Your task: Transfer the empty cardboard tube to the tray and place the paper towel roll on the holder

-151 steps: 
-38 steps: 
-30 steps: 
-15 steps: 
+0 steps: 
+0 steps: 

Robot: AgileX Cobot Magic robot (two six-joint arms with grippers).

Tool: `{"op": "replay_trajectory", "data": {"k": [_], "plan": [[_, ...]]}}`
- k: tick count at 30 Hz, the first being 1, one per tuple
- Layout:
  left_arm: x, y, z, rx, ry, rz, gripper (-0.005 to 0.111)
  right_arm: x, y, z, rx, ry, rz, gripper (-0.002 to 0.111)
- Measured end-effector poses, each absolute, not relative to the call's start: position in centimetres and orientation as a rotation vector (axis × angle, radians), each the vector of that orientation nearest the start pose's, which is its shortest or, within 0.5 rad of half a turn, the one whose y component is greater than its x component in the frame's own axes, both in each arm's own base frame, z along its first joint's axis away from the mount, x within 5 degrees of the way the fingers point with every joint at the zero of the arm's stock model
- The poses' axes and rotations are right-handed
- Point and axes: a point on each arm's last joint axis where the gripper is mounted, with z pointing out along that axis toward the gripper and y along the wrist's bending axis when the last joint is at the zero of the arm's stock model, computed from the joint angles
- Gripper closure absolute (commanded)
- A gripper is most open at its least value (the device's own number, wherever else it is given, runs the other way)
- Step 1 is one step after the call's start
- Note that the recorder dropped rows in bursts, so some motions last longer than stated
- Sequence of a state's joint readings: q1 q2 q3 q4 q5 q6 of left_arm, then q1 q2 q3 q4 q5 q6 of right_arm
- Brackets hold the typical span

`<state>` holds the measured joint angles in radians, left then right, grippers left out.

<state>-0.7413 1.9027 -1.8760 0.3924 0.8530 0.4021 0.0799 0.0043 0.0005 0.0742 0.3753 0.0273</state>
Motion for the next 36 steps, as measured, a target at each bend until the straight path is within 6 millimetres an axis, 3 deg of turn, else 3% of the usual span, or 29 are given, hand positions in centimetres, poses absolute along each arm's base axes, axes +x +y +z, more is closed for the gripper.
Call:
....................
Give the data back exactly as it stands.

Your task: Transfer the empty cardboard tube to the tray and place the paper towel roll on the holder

-151 steps: 
-38 steps: 
-30 steps: 
-15 steps: 
+0 steps: 
+0 steps: 

Robot: AgileX Cobot Magic robot (two six-joint arms with grippers).

Tool: `{"op": "replay_trajectory", "data": {"k": [_], "plan": [[_, ...]]}}`
- k: tick count at 30 Hz, the first being 1, one per tuple
- Layout:
  left_arm: x, y, z, rx, ry, rz, gripper (-0.005 to 0.111)
  right_arm: x, y, z, rx, ry, rz, gripper (-0.002 to 0.111)
- Measured end-effector poses, each absolute, not relative to the call's start: position in centimetres and orientation as a rotation vector (axis × angle, radians), each the vector of that orientation nearest the start pose's, which is its shortest or, within 0.5 rad of half a turn, the one whose y component is greater than its x component in the frame's own axes, both in each arm's own base frame, z along its first joint's axis away from the mount, x within 5 degrees of the way the fingers point with every joint at the zero of the arm's stock model
- The poses' axes and rotations are right-handed
- Point and axes: a point on each arm's last joint axis where the gripper is mounted, with z pointing out along that axis toward the gripper and y along the wrist's bending axis when the last joint is at the zero of the arm's stock model, computed from the joint angles
- Gripper closure absolute (commanded)
- A gripper is most open at its least value (the device's own number, wherever else it is given, runs the other way)
- Step 1 is one step after the call's start
- Note that the recorder dropped rows in bursts, so some motions last longer than stated
- Sequence of a state's joint readings: q1 q2 q3 q4 q5 q6 of left_arm, then q1 q2 q3 q4 q5 q6 of right_arm
- Brackets hold the typical span

`<state>` holds the measured joint angles in radians, left then right, grippers left out.

<state>-0.7413 1.9027 -1.8760 0.3924 0.8530 0.4021 0.0799 0.0043 0.0005 0.0742 0.3753 0.0273</state>
Motion for the next 36 steps, as measured, a target at each bend until the straight path is within 6 millimetres an axis, 3 deg of turn, else 3% of the usual span, or 29 are given, hand positions in centimetres, poses absolute along each arm's base axes, axes +x +y +z, more is closed for the gripper.
Call:

Nothing further is required for this answer.